Q.46 Given below are two statements : One is labelled as Assertion (A) and the other is labelled as
Reason (R).
Assertion (A) :Restriction enzymes its particular recognition sequence and cut the
ss DNA / ds DNA to produce cohesive and blunt fragments.
Reasons (R) :Restriction enzyme with A — base recognition will cut, on average. every
256 base pairs if all four nucleotides are present in equal proportions.

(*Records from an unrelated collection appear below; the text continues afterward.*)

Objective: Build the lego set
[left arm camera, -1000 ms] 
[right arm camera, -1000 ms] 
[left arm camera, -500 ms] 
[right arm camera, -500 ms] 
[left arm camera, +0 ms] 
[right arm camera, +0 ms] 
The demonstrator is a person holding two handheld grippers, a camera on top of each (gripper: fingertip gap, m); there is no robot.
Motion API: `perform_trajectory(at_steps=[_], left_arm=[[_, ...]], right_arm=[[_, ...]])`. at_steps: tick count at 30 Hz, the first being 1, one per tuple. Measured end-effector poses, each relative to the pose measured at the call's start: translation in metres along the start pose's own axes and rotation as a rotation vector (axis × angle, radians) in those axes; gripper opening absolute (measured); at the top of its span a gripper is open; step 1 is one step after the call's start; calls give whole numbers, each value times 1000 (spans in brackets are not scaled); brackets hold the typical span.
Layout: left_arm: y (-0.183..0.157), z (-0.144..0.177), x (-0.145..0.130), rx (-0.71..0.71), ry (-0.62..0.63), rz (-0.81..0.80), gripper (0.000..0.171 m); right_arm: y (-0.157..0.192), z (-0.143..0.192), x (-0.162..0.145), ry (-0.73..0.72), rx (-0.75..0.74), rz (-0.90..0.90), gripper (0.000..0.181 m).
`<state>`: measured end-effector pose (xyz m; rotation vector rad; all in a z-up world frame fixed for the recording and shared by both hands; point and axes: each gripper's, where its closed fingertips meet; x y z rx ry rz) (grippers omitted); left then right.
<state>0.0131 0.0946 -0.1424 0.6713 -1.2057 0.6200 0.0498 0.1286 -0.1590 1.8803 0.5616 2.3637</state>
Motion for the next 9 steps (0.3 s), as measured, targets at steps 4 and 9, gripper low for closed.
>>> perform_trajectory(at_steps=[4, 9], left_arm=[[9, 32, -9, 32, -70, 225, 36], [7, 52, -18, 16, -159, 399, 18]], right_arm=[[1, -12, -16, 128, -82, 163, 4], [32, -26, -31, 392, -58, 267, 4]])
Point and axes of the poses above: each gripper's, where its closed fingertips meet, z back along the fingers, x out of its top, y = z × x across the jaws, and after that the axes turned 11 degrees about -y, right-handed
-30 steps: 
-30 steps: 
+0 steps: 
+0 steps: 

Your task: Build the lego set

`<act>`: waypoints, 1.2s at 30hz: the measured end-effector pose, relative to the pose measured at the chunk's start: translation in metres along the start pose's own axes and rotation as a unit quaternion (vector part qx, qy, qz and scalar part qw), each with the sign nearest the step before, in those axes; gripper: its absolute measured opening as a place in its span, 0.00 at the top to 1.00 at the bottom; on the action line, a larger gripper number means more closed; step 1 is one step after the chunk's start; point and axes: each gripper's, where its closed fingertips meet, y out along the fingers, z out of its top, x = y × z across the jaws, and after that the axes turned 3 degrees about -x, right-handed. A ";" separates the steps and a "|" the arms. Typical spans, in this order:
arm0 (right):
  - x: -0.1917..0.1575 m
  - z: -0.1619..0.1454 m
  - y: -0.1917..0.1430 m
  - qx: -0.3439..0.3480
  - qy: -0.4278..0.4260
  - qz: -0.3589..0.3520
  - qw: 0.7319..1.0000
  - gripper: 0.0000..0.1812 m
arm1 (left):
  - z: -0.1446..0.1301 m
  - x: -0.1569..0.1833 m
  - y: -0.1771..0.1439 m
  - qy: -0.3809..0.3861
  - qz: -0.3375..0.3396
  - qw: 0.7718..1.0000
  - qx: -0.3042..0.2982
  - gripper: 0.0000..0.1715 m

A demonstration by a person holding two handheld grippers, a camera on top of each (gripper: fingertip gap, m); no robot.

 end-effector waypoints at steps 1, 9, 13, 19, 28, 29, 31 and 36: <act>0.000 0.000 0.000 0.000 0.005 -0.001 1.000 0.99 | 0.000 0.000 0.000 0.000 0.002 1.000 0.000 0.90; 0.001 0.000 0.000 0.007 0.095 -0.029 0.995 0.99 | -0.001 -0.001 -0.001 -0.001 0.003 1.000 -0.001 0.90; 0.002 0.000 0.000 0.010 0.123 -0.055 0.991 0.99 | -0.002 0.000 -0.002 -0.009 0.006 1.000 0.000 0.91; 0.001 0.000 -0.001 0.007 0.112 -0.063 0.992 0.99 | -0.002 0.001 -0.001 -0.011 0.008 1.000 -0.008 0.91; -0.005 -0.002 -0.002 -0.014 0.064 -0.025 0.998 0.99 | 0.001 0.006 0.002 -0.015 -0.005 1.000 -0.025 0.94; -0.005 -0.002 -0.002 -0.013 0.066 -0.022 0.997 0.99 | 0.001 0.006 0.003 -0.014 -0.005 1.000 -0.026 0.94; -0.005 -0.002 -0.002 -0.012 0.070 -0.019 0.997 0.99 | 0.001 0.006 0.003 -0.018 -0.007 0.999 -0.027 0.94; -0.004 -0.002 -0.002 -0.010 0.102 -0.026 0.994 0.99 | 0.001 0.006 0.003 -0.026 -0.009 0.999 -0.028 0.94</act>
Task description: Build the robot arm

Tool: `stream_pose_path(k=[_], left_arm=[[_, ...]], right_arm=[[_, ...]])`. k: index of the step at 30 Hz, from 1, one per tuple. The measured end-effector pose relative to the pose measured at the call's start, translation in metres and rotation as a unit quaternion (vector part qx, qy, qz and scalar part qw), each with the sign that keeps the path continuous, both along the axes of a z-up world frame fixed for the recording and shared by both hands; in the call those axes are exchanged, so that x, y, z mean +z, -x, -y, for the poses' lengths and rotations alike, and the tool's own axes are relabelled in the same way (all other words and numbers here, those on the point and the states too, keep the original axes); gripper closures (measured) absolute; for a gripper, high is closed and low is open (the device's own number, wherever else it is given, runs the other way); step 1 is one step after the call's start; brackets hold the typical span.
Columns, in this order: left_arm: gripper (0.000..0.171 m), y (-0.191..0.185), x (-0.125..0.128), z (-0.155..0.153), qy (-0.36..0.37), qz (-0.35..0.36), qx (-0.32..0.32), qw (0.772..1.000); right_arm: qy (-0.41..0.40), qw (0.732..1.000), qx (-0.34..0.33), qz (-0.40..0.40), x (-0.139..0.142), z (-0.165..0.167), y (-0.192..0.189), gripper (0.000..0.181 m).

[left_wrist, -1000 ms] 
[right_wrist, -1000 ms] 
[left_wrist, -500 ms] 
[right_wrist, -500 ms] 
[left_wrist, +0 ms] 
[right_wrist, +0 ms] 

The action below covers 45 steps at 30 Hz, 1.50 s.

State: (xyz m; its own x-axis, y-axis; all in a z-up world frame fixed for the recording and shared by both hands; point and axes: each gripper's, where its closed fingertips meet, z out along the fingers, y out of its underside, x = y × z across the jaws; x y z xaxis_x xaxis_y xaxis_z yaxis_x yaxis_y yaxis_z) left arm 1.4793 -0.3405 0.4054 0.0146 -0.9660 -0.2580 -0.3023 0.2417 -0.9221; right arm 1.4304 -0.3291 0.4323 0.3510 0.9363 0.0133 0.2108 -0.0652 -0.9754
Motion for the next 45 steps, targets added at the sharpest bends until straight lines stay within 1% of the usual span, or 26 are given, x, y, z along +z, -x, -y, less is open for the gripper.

In the light of the above statements, choose the most appropriate answer from the options given
below :
(1)Both (A) and (R) are correct and (R) is the correct explanation of (A)
(2)Both (A) and (R) are correct but (R) is NOT the correct explanation of (A)
(3)(A) is correct but (R) is not correct
(4)(A) is not correct but (R) is correct
Both Assertion (A) and Reason (R) are correct, but (R) is NOT the correct explanation of (A). Option (2) is correct.
Option Analysis
(1) Both correct; (R) explains (A): Incorrect. While both statements are true, (R)’s frequency calculation (4^4 = 256 bp for a 4-base site) doesn’t explain how enzymes produce cohesive/blunt ends.
(2) Both correct; (R) NOT explanation: Correct. (A) describes cutting mechanism (recognition → cohesive 5’/3′ overhangs or blunt ends on dsDNA; ssDNA typically not cut). (R) gives statistical cut frequency assuming equal A/C/G/T, but unrelated to end types.
(3) (A) correct, (R) incorrect: Wrong. (R) is accurate—4-base recognition (e.g., A-only misread; actually typical like GATC) cuts ~every 256 bp (1/4^4).
(4) (A) incorrect, (R) correct: False. (A) is true for Type II enzymes (dsDNA target; cohesive e.g., EcoRI sticky ends; blunt e.g., SmaI).
Restriction enzymes recognition sequence questions dominate GATE Life Sciences molecular biology sections. This assertion-reason tests cutting mechanisms vs. statistical frequency.
Cutting Mechanism (A)
Type II enzymes bind palindromic sites (4-8 bp, e.g., EcoRI: GAATTC), hydrolyzing phosphodiester bonds. Cohesive ends (sticky, overhangs); blunt (straight cut). Primarily dsDNA; ssDNA rarely/inefficiently.
Frequency Calculation (R)
For n-base site, random equal nucleotides: cut every 4^n bp. 4-base (e.g., ~TaqI TCGA): 4^4 = 256 bp average. Explains fragment size in digests, not end types.
| Aspect | Assertion (A) Details | Reason (R) Details |
|---|---|---|
| Focus | Recognition → Cut type | Statistical spacing (4^n bp) |
| Examples | EcoRI (cohesive); EcoRV (blunt) | 6-base: every 4096 bp |
| Relevance | Cloning (sticky ends ligate easy) | Digest prediction (gel patterns) |
Exam Strategy
GATE BT favors (2) for unrelated true statements. Note: Real sites mixed bases (not “A-base”); equal proportions assumed. Practice with NEB enzyme tables. Ideal for recombinant DNA prep.